(The records):
------------------------

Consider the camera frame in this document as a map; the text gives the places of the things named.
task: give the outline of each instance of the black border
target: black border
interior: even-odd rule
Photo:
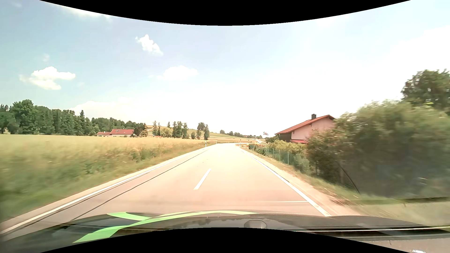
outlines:
[[[257,228],[192,228],[124,235],[79,243],[48,252],[114,250],[120,252],[211,251],[225,249],[295,252],[403,252],[370,243],[326,235]]]
[[[159,23],[209,26],[242,26],[290,23],[326,18],[394,5],[403,1],[260,1],[158,2],[158,1],[66,1],[45,2],[91,12]]]

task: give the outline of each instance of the red roof
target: red roof
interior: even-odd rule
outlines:
[[[308,143],[306,140],[291,140],[291,142],[295,142],[295,143]]]
[[[111,131],[112,135],[132,135],[134,129],[113,129]]]
[[[300,127],[304,127],[304,126],[310,125],[310,124],[312,124],[313,122],[316,122],[316,121],[318,121],[318,120],[320,120],[320,119],[323,119],[323,118],[326,118],[326,117],[330,118],[331,120],[334,119],[334,117],[333,117],[333,116],[330,116],[330,115],[325,115],[325,116],[322,116],[322,117],[317,117],[317,118],[315,118],[315,119],[308,119],[308,120],[306,120],[306,121],[303,121],[303,122],[300,123],[300,124],[297,124],[297,125],[295,125],[295,126],[291,126],[291,127],[288,128],[288,129],[284,129],[283,131],[280,131],[280,132],[276,133],[276,135],[290,133],[290,132],[292,132],[292,131],[294,131],[294,130],[300,128]]]

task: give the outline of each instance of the white lane line
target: white lane line
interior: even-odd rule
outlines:
[[[174,161],[176,161],[176,160],[180,160],[181,158],[184,158],[184,157],[186,157],[186,156],[188,156],[188,155],[192,155],[192,154],[187,154],[187,155],[182,156],[182,157],[180,157],[180,158],[177,158],[177,159],[175,159],[175,160],[173,160],[173,161],[170,161],[170,162],[168,162],[168,163],[165,163],[165,164],[163,164],[163,165],[160,165],[160,166],[158,166],[158,167],[155,167],[155,168],[153,168],[153,169],[151,169],[151,170],[148,170],[148,171],[143,172],[143,173],[140,173],[140,174],[138,174],[138,175],[136,175],[136,176],[127,178],[127,179],[125,179],[125,180],[122,180],[122,181],[120,181],[120,182],[118,182],[118,183],[115,183],[115,184],[113,184],[113,185],[110,185],[110,186],[108,186],[108,187],[105,187],[105,188],[103,188],[103,189],[100,189],[100,190],[98,190],[98,191],[96,191],[96,192],[93,192],[93,193],[88,194],[88,195],[86,195],[86,196],[83,196],[83,197],[81,197],[81,198],[75,199],[75,200],[73,200],[73,201],[71,201],[71,202],[69,202],[69,203],[67,203],[67,204],[64,204],[64,205],[62,205],[62,206],[60,206],[60,207],[57,207],[57,208],[55,208],[55,209],[53,209],[53,210],[50,210],[50,211],[48,211],[48,212],[45,212],[45,213],[43,213],[43,214],[40,214],[40,215],[35,216],[35,217],[33,217],[33,218],[30,218],[30,219],[28,219],[28,220],[26,220],[26,221],[23,221],[23,222],[21,222],[21,223],[19,223],[19,224],[16,224],[16,225],[14,225],[14,226],[12,226],[12,227],[10,227],[10,228],[7,228],[7,229],[5,229],[5,230],[3,230],[3,231],[0,231],[0,235],[6,233],[6,232],[8,232],[8,231],[11,231],[11,230],[13,230],[13,229],[15,229],[15,228],[18,228],[18,227],[20,227],[20,226],[22,226],[22,225],[24,225],[24,224],[27,224],[27,223],[29,223],[29,222],[31,222],[31,221],[33,221],[33,220],[39,219],[39,218],[41,218],[41,217],[43,217],[43,216],[45,216],[45,215],[47,215],[47,214],[51,214],[51,213],[53,213],[53,212],[56,212],[56,211],[58,211],[58,210],[60,210],[60,209],[62,209],[62,208],[64,208],[64,207],[66,207],[66,206],[69,206],[69,205],[73,204],[73,203],[76,203],[76,202],[79,202],[79,201],[81,201],[81,200],[83,200],[83,199],[86,199],[86,198],[88,198],[88,197],[90,197],[90,196],[92,196],[92,195],[94,195],[94,194],[97,194],[97,193],[99,193],[99,192],[105,191],[105,190],[107,190],[107,189],[109,189],[109,188],[111,188],[111,187],[114,187],[114,186],[116,186],[116,185],[119,185],[119,184],[121,184],[121,183],[125,183],[125,182],[127,182],[127,181],[130,181],[130,180],[132,180],[132,179],[134,179],[134,178],[137,178],[138,176],[147,174],[147,173],[149,173],[149,172],[152,171],[152,170],[155,170],[155,169],[157,169],[157,168],[160,168],[160,167],[162,167],[162,166],[164,166],[164,165],[167,165],[167,164],[169,164],[169,163],[171,163],[171,162],[174,162]]]
[[[197,186],[195,186],[194,190],[198,190],[200,188],[200,186],[202,185],[203,181],[205,181],[205,178],[206,178],[206,176],[208,176],[210,171],[211,171],[211,169],[208,169],[208,171],[205,173],[205,175],[203,175],[200,182],[198,182]]]
[[[306,196],[303,192],[301,192],[299,189],[297,189],[295,186],[293,186],[291,183],[289,183],[286,179],[284,179],[282,176],[278,175],[278,173],[274,172],[272,169],[267,167],[265,164],[261,163],[257,159],[255,159],[253,156],[247,154],[244,150],[241,150],[244,154],[248,155],[253,160],[257,161],[260,165],[264,166],[266,169],[268,169],[270,172],[272,172],[275,176],[277,176],[281,181],[283,181],[285,184],[287,184],[289,187],[292,188],[297,194],[302,196],[306,201],[308,201],[313,207],[317,209],[317,211],[321,212],[324,216],[331,216],[325,209],[323,209],[321,206],[319,206],[316,202],[314,202],[312,199],[310,199],[308,196]]]

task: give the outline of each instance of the house
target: house
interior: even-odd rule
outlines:
[[[100,137],[130,137],[133,134],[133,129],[113,129],[111,132],[98,132],[97,136]]]
[[[280,131],[276,133],[276,135],[279,135],[280,140],[284,140],[286,142],[307,143],[307,139],[313,131],[321,131],[333,126],[333,116],[325,115],[316,117],[315,114],[312,114],[311,119]]]
[[[134,129],[113,129],[111,130],[111,136],[112,137],[130,137],[134,132]]]
[[[109,137],[109,135],[111,134],[111,132],[98,132],[97,136],[100,137]]]

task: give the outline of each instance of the asphalt road
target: asphalt road
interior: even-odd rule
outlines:
[[[111,212],[254,209],[323,216],[313,204],[235,144],[217,144],[49,213],[6,238]]]

------------------------

(Task statement): Only the text of the records belongs in the answer; reproduce it verbatim, with no pictures.

(Reply):
Consider the camera frame in this document as a map; the text gives the places of the things named.
task: give the outline of each instance of the black border
target: black border
interior: even-odd rule
Photo:
outlines:
[[[257,228],[192,228],[124,235],[79,243],[48,252],[114,250],[120,252],[211,251],[225,249],[295,252],[403,252],[370,243],[326,235]]]
[[[159,23],[209,26],[242,26],[290,23],[326,18],[394,5],[403,1],[260,1],[158,2],[158,1],[66,1],[45,2],[91,12]]]

task: give the outline of each instance of the red roof
target: red roof
interior: even-odd rule
outlines:
[[[308,143],[306,140],[291,140],[291,142],[295,142],[295,143]]]
[[[111,131],[112,135],[132,135],[134,129],[113,129]]]
[[[300,127],[304,127],[304,126],[310,125],[310,124],[312,124],[313,122],[316,122],[316,121],[318,121],[318,120],[320,120],[320,119],[323,119],[323,118],[326,118],[326,117],[330,118],[331,120],[334,119],[334,117],[333,117],[333,116],[330,116],[330,115],[325,115],[325,116],[322,116],[322,117],[317,117],[317,118],[315,118],[315,119],[308,119],[308,120],[306,120],[306,121],[303,121],[303,122],[300,123],[300,124],[297,124],[297,125],[295,125],[295,126],[291,126],[291,127],[288,128],[288,129],[284,129],[283,131],[280,131],[280,132],[276,133],[276,135],[290,133],[290,132],[292,132],[292,131],[294,131],[294,130],[300,128]]]

task: give the outline of each instance of the white lane line
target: white lane line
interior: even-odd rule
outlines:
[[[174,161],[176,161],[176,160],[180,160],[181,158],[184,158],[184,157],[186,157],[186,156],[188,156],[188,155],[192,155],[192,154],[187,154],[187,155],[182,156],[182,157],[180,157],[180,158],[177,158],[177,159],[175,159],[175,160],[173,160],[173,161],[170,161],[170,162],[168,162],[168,163],[165,163],[165,164],[163,164],[163,165],[160,165],[160,166],[158,166],[158,167],[155,167],[155,168],[153,168],[153,169],[151,169],[151,170],[148,170],[148,171],[143,172],[143,173],[140,173],[140,174],[138,174],[138,175],[136,175],[136,176],[127,178],[127,179],[125,179],[125,180],[122,180],[122,181],[120,181],[120,182],[118,182],[118,183],[115,183],[115,184],[113,184],[113,185],[110,185],[110,186],[108,186],[108,187],[105,187],[105,188],[103,188],[103,189],[100,189],[100,190],[98,190],[98,191],[96,191],[96,192],[93,192],[93,193],[88,194],[88,195],[86,195],[86,196],[83,196],[83,197],[81,197],[81,198],[75,199],[75,200],[73,200],[73,201],[71,201],[71,202],[69,202],[69,203],[67,203],[67,204],[64,204],[64,205],[62,205],[62,206],[60,206],[60,207],[57,207],[57,208],[55,208],[55,209],[53,209],[53,210],[50,210],[50,211],[48,211],[48,212],[45,212],[45,213],[43,213],[43,214],[40,214],[40,215],[35,216],[35,217],[33,217],[33,218],[30,218],[30,219],[28,219],[28,220],[26,220],[26,221],[23,221],[23,222],[21,222],[21,223],[19,223],[19,224],[16,224],[16,225],[14,225],[14,226],[12,226],[12,227],[10,227],[10,228],[7,228],[7,229],[5,229],[5,230],[3,230],[3,231],[0,231],[0,235],[6,233],[6,232],[8,232],[8,231],[11,231],[11,230],[13,230],[13,229],[15,229],[15,228],[18,228],[18,227],[20,227],[20,226],[22,226],[22,225],[24,225],[24,224],[27,224],[27,223],[29,223],[29,222],[31,222],[31,221],[33,221],[33,220],[39,219],[39,218],[41,218],[41,217],[43,217],[43,216],[45,216],[45,215],[47,215],[47,214],[51,214],[51,213],[53,213],[53,212],[56,212],[56,211],[58,211],[58,210],[60,210],[60,209],[62,209],[62,208],[64,208],[64,207],[66,207],[66,206],[69,206],[69,205],[73,204],[73,203],[76,203],[76,202],[79,202],[79,201],[81,201],[81,200],[83,200],[83,199],[86,199],[86,198],[88,198],[88,197],[90,197],[90,196],[92,196],[92,195],[94,195],[94,194],[97,194],[97,193],[99,193],[99,192],[105,191],[105,190],[107,190],[107,189],[109,189],[109,188],[111,188],[111,187],[114,187],[114,186],[116,186],[116,185],[119,185],[119,184],[121,184],[121,183],[125,183],[125,182],[127,182],[127,181],[130,181],[130,180],[132,180],[132,179],[134,179],[134,178],[137,178],[138,176],[147,174],[147,173],[149,173],[149,172],[152,171],[152,170],[155,170],[155,169],[157,169],[157,168],[160,168],[160,167],[162,167],[162,166],[164,166],[164,165],[167,165],[167,164],[169,164],[169,163],[171,163],[171,162],[174,162]]]
[[[197,186],[195,186],[194,190],[198,190],[200,188],[200,186],[202,185],[203,181],[205,181],[205,178],[206,178],[206,176],[208,176],[210,171],[211,171],[211,169],[208,169],[208,171],[205,173],[205,175],[203,175],[200,182],[198,182]]]
[[[306,196],[303,192],[301,192],[299,189],[297,189],[295,186],[293,186],[291,183],[289,183],[286,179],[284,179],[282,176],[278,175],[278,173],[274,172],[272,169],[267,167],[265,164],[261,163],[257,159],[255,159],[253,156],[247,154],[244,150],[241,150],[244,154],[248,155],[253,160],[257,161],[260,165],[264,166],[266,169],[268,169],[270,172],[272,172],[275,176],[277,176],[281,181],[283,181],[285,184],[287,184],[289,187],[292,188],[297,194],[302,196],[306,201],[308,201],[313,207],[317,209],[317,211],[321,212],[324,216],[331,216],[325,209],[323,209],[321,206],[319,206],[316,202],[314,202],[312,199],[310,199],[308,196]]]

task: give the outline of each instance of the house
target: house
interior: even-odd rule
outlines:
[[[100,137],[130,137],[133,134],[133,129],[113,129],[111,132],[98,132],[97,136]]]
[[[280,131],[276,133],[276,135],[279,135],[280,140],[284,140],[286,142],[307,143],[307,139],[313,131],[321,131],[333,126],[333,116],[325,115],[316,117],[315,114],[312,114],[311,119]]]
[[[134,129],[113,129],[111,130],[111,136],[112,137],[130,137],[134,132]]]
[[[109,137],[109,135],[111,134],[111,132],[98,132],[97,136],[100,137]]]

task: give the outline of each instance of the asphalt road
target: asphalt road
interior: even-odd rule
outlines:
[[[111,212],[254,209],[323,216],[313,204],[235,144],[217,144],[49,213],[6,238]]]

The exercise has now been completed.